Bulletproof: Two Black brilliant lead roles


When TV and film producers want to be seen as 'multicultural',  they often place a Black character in the mix, usually as the most sympathetic character. Actors such as Idris Elba, Thande Newton, Adrian Lester, and Colin Salmon have all played that role to great acclaim.

But Sky One of gone one better. The two lead protagonists are two Black men - two cops - fighting the bad guys. It is a typical best buddy cop drama in which you buy into their relationship, as well as the dramatic crime fighting. Think of ‘Miami Vice’, ‘The Sweeney’, or ‘Lethal Weapon’, and you get the picture.

The dramatic difference is that the prism in which this friendship is explored is wholly through a Black British cultural lens. And it’s done brilliantly. They explore the relationships with their partners - one is happily married, the other has big relationship problems, one has a white partner, the other has a Black wife.

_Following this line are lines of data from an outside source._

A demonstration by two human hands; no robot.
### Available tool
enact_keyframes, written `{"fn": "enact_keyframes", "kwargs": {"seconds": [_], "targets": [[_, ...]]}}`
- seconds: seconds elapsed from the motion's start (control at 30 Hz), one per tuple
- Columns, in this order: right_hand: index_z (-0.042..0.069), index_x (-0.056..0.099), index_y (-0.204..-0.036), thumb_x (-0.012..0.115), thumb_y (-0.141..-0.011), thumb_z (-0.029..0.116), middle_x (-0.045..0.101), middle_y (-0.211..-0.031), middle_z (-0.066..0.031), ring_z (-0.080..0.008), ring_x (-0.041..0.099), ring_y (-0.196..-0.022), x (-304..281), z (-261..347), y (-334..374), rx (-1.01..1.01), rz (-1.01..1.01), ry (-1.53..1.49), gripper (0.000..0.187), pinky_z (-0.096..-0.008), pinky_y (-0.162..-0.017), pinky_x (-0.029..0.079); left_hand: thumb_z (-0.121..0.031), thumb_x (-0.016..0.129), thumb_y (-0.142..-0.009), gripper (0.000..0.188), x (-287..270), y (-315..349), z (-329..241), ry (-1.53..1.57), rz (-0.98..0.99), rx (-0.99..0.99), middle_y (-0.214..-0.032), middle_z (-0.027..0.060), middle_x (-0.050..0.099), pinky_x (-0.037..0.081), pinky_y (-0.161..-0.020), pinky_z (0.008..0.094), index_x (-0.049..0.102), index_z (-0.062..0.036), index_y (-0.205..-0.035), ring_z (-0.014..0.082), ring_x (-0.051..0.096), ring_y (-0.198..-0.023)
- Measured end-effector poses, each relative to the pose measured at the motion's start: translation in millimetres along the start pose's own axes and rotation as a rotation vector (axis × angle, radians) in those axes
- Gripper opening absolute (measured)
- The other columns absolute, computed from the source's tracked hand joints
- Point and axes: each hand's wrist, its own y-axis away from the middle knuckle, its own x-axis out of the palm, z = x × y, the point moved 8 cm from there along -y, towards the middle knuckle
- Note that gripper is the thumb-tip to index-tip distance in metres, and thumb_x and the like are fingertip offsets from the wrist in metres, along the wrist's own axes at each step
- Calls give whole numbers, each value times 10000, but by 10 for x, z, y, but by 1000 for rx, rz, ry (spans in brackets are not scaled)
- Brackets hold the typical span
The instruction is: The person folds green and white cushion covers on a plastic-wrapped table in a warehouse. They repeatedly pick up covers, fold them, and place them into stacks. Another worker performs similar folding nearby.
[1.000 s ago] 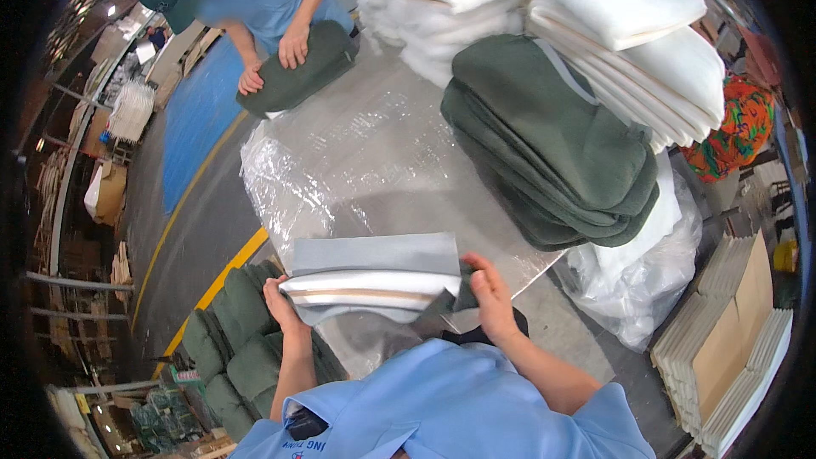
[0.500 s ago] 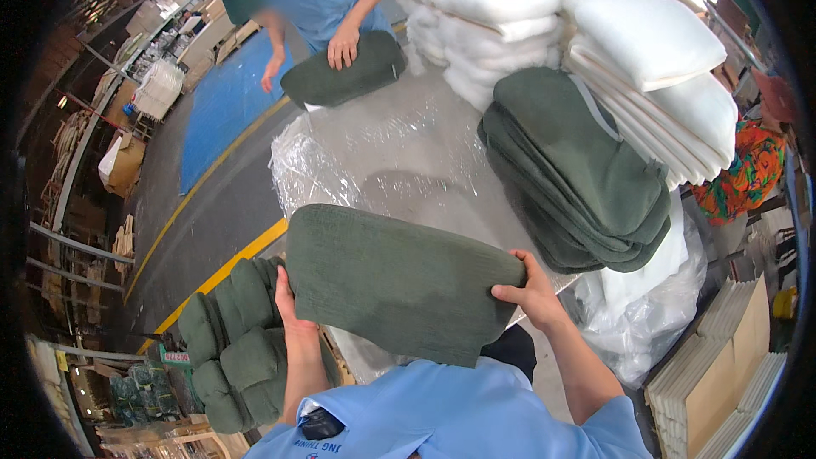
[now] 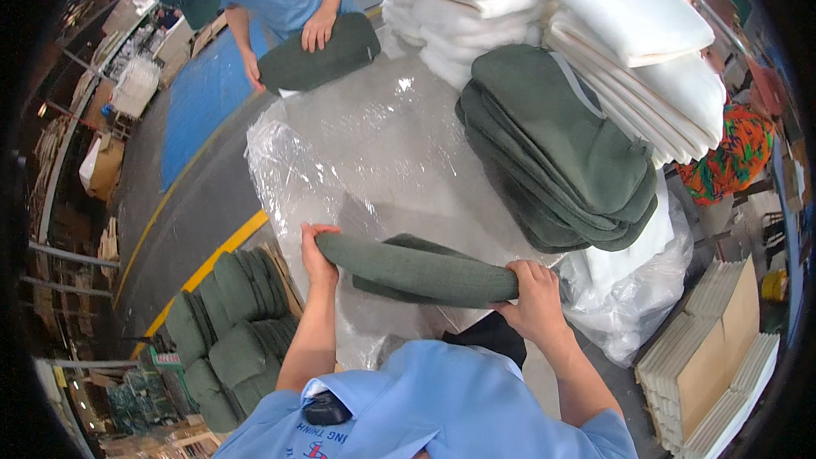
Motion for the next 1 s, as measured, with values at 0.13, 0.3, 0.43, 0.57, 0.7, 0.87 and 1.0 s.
{"fn": "enact_keyframes", "kwargs": {"seconds": [0.13, 0.3, 0.43, 0.57, 0.7, 0.87, 1.0], "targets": [[43, 634, -1169, 903, -732, 317, 688, -1169, -183, -406, 649, -1144, 112, 498, -177, -126, 179, 206, 582, -516, -967, 507, -505, 416, -1105, 582, 36, -69, -132, -59, -92, 66, -916, 78, 697, 472, -892, 360, 707, -63, -864, 208, 608, -903], [32, 541, -1157, 851, -780, 273, 680, -1097, -226, -439, 684, -1059, 771, 1229, -558, -321, 399, 209, 545, -523, -893, 552, -569, 322, -1106, 610, 46, 125, 111, 125, -94, -138, -1271, 88, 676, 463, -1078, 452, 644, -86, -1292, 263, 609, -1199], [47, 529, -1248, 786, -834, 232, 691, -1077, -200, -426, 707, -987, 759, 1236, -587, -345, 371, 201, 521, -509, -848, 568, -581, 435, -1098, 667, -77, 613, 220, 160, -29, -226, -1589, 117, 481, 371, -1198, 459, 456, -100, -1559, 286, 450, -1458], [94, 556, -1345, 767, -872, 292, 723, -1053, -184, -413, 716, -968, 428, 1108, -606, -270, 343, 73, 555, -516, -810, 566, -340, 620, -1062, 517, -139, 1069, 633, 63, 240, -387, -1322, 126, 599, 514, -965, 426, 492, -120, -1512, 257, 627, -1067], [118, 544, -1434, 780, -883, 339, 745, -1074, -197, -433, 708, -1000, 121, 955, -593, -96, 208, -138, 639, -524, -835, 555, -198, 641, -1017, 483, 65, 1375, 711, 294, 396, -591, -1263, 137, 613, 545, -807, 403, 511, -126, -1477, 272, 639, -952], [60, 553, -1410, 819, -884, 349, 744, -1109, -213, -401, 722, -1043, -197, 1190, -387, -90, -76, -532, 656, -457, -905, 559, -517, 549, -1078, 667, 799, 878, -176, 308, 589, -219, -1508, 137, 558, 436, -1157, 495, 467, -32, -1529, 310, 540, -1378], [25, 491, -1451, 845, -890, 322, 703, -1202, -189, -329, 700, -1103, -241, 1318, -166, -61, -220, -768, 727, -407, -954, 539, -447, 565, -1092, 617, 1135, 470, -760, 254, 526, -171, -1502, 155, 562, 465, -1132, 492, 483, 1, -1508, 319, 561, -1355]]}}
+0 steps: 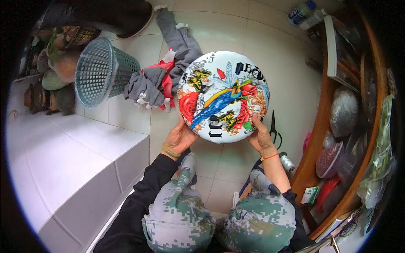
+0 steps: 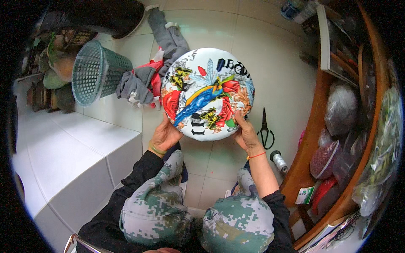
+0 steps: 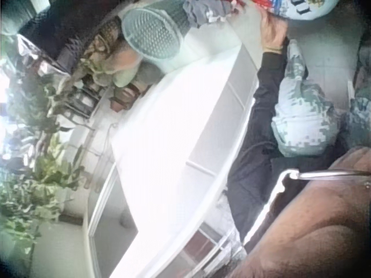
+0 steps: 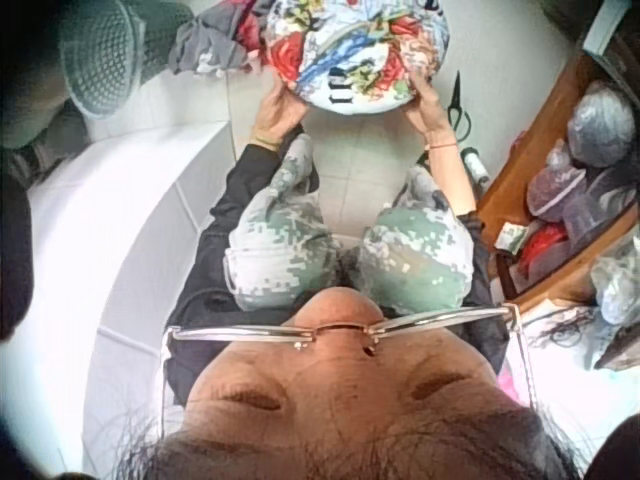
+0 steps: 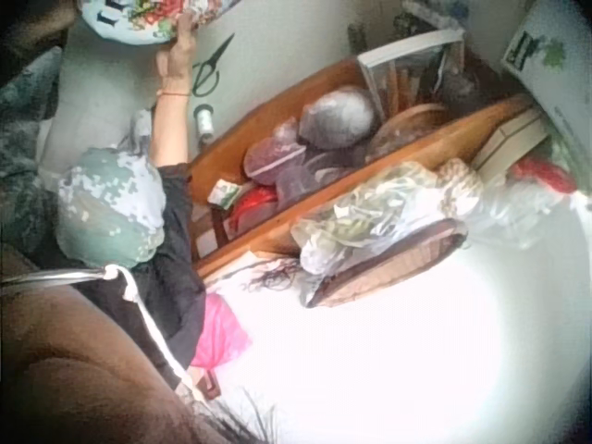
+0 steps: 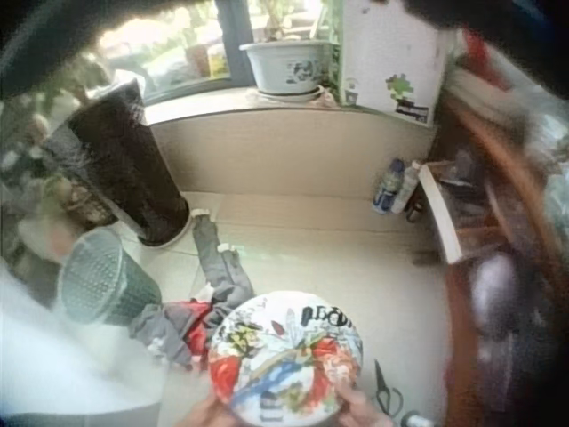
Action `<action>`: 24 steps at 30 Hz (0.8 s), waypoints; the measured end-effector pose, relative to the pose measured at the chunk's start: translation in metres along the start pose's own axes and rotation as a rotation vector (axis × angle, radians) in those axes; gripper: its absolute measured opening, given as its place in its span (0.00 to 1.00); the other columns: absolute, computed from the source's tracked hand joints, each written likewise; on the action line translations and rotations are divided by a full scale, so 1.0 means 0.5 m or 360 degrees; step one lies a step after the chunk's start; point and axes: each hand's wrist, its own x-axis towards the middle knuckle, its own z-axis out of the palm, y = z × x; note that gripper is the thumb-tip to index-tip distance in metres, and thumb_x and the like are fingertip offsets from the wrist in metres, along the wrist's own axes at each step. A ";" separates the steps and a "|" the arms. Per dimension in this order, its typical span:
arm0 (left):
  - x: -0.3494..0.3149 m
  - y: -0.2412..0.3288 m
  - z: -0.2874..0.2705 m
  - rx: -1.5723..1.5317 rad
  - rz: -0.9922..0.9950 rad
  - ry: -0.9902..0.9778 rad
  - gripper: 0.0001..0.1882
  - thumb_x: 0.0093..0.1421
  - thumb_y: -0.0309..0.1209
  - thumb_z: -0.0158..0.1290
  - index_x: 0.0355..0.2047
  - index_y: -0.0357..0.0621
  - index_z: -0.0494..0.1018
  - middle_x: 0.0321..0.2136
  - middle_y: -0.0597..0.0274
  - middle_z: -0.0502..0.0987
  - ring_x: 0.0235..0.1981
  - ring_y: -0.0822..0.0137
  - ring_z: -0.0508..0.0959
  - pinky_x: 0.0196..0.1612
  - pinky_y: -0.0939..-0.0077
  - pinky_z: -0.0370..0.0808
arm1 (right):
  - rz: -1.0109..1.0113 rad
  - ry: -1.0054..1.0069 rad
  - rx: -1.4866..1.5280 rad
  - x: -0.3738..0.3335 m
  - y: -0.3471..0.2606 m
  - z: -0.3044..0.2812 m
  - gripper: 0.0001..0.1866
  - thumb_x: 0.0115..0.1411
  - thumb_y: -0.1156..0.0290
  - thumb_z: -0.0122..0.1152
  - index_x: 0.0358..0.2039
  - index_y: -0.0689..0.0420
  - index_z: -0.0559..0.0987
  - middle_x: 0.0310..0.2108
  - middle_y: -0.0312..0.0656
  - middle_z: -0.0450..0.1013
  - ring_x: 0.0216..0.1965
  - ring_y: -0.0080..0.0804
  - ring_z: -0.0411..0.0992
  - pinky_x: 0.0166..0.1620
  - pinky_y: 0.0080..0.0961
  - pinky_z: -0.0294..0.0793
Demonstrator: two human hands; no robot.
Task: The person sits on the floor and repeatedly inserts and removes cylindrical wooden dowels into a patterned fabric cover. They adjust the fabric around the dowels and rotate the assembly to fit the pieces together.
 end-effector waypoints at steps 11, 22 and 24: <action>0.023 0.073 0.091 0.0080 -0.0251 -0.0811 0.29 0.76 0.36 0.59 0.73 0.42 0.67 0.67 0.55 0.77 0.66 0.59 0.80 0.67 0.59 0.79 | -0.0227 -0.0095 0.0471 -0.015 0.034 0.041 0.32 0.72 0.66 0.62 0.74 0.62 0.71 0.70 0.52 0.75 0.70 0.52 0.73 0.76 0.52 0.66; 0.042 0.006 0.302 0.0499 -0.0217 -0.0668 0.14 0.76 0.31 0.60 0.59 0.41 0.79 0.51 0.63 0.85 0.46 0.75 0.84 0.52 0.76 0.82 | -0.0554 0.0280 0.0407 -0.023 0.063 0.062 0.28 0.67 0.65 0.72 0.65 0.61 0.78 0.56 0.47 0.81 0.56 0.43 0.82 0.59 0.38 0.87; 0.040 0.001 0.314 0.0440 -0.0327 -0.0722 0.12 0.76 0.31 0.61 0.56 0.42 0.80 0.48 0.65 0.85 0.36 0.80 0.80 0.39 0.83 0.77 | -0.0521 0.0247 0.0246 -0.020 0.069 0.068 0.29 0.66 0.65 0.72 0.65 0.62 0.77 0.57 0.48 0.81 0.56 0.44 0.82 0.59 0.39 0.87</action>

One of the many things I like about this drama is that it is a multi-faceted, multicultural world, but doesn’t need to explicitly talk  about race. The actors rarely refer to their race. As for the audience, it is probably the first buddy drama in which the predominantly white audience will see what Black friendship looks like. And whilst some may say, ‘well, isn’t that just friendship? But that’s the point, we rarely, if ever see this type of friendship between two Black characters on TV. Interestingly, it is seeing this normality that binds us closer together, rather than seeing Black people as either the exotic or villainess 'other',  much like when the Muslim woman, Nadiya Hussain won ‘Britain’s Bake off’.

Lastly and selfishly, for Black or mixed heritage families we can sit at home on the sofa with our children and watch TV in which not one but two Black men are swashbuckling, fast car driving, criminal catching, role models.

Well done Sky, and well done Ashley Walters and Noel Clarke.